The Cronin lab is part of the Animal Systematics Laboratory at Tokyo Metropolitan University. We are a multinational laboratory working on the behaviour, ecology, evolution and systematics of social insects. Our group focuses on social behaviour, complex systems biology, socio-ecology, evolutionary ecology and biogeography. We use a combination of field and laboratory based empirical studies and computer models.
Department of Biological Sciences
Graduate School of Science and Engineering
Tokyo Metropolitan University
1-1 Minami-Osawa, Hachioji-shi, Tokyo, 192-0397, Japan
I am interested in the evolution and ecology of social organisms, and how different social systems, and the flexibility inherent in social systems, permits organisms to respond to environmental variation and formulate adaptive responses to life-history trade-offs. To this end I use field and laboratory based studies of hymenopteran model systems (bees, wasps and ants) to examine various questions regarding individual to colony level behavioural strategies in an eco-evolutionary context.

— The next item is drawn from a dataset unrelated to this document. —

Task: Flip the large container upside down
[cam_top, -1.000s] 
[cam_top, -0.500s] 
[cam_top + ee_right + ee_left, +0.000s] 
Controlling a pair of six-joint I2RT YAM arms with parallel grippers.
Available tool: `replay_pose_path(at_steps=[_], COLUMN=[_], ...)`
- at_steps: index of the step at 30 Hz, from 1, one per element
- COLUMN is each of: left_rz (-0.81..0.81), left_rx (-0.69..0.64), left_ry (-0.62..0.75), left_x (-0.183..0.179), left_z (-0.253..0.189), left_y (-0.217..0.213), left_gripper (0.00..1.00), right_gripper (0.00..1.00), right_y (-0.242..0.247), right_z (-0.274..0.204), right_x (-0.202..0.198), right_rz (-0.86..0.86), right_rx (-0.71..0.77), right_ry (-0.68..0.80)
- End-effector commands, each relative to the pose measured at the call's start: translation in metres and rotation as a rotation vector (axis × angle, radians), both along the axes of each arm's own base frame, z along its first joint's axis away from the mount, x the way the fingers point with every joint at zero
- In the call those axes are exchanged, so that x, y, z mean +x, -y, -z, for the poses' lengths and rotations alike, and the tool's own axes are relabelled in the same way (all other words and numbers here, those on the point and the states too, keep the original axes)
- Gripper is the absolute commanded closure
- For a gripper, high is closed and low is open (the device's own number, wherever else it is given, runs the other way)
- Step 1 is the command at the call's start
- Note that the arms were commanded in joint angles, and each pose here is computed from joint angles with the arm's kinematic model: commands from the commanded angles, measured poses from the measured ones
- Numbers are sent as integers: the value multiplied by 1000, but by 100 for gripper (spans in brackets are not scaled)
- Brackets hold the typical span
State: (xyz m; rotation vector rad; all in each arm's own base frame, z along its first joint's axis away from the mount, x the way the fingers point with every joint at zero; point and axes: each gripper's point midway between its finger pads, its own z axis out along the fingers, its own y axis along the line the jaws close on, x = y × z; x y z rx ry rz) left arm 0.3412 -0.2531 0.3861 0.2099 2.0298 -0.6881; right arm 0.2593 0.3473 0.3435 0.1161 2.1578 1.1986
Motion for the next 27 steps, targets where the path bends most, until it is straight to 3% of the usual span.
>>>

My research focuses on studying the evolution of collective behaviour and collective decision making. For this purpose, I combine experimental analyses (e.g. treatment and analysis of large individual and collective data) and theoretical approaches (stochastic and non-linear models) to study insects as a model system with wider applications to a large range of group-living organisms, including humans and the development of artificial ‘swarm’ systems. In the past, I have used the American cockroach (Periplaneta americana) as a model of gregarious species to better understand the implications of animal personality variation for collective decision making and how social learning occurs in a group. In my current research I employ a spatially-explicit model to investigate the evolutionary and ecological drivers of different reproductive strategies in social species. Additionally, this theoretical work will be validated by field work to obtain empirical data using the ant Myrmecina nipponica.
Diyona Putri (PhD candidate)
I am interested about Biodiversity Science (Insect plant-interactions, especially with respect to ants). My previous study was about biodiversity of ants and disturbance caused by invasive ants in a forest fragment surrounded by oil palm plantations. My PhD studies are on invasive ant species. Invasive species are a global threat to biodiversity and ecosystem health. The goal my research plan in the point of view of biodiversity conservation is how behaviour of invasive species is linked to behavioural traits and/or behavioural flexibility in invasive species, how this is influenced by habitat, and how invasion impacts native species. I am at present studying the invasive species Technomymrex brunneus in Japan, and hope to infer the biogeographic history of the invasion to identify invasion routes and help manage future invasions.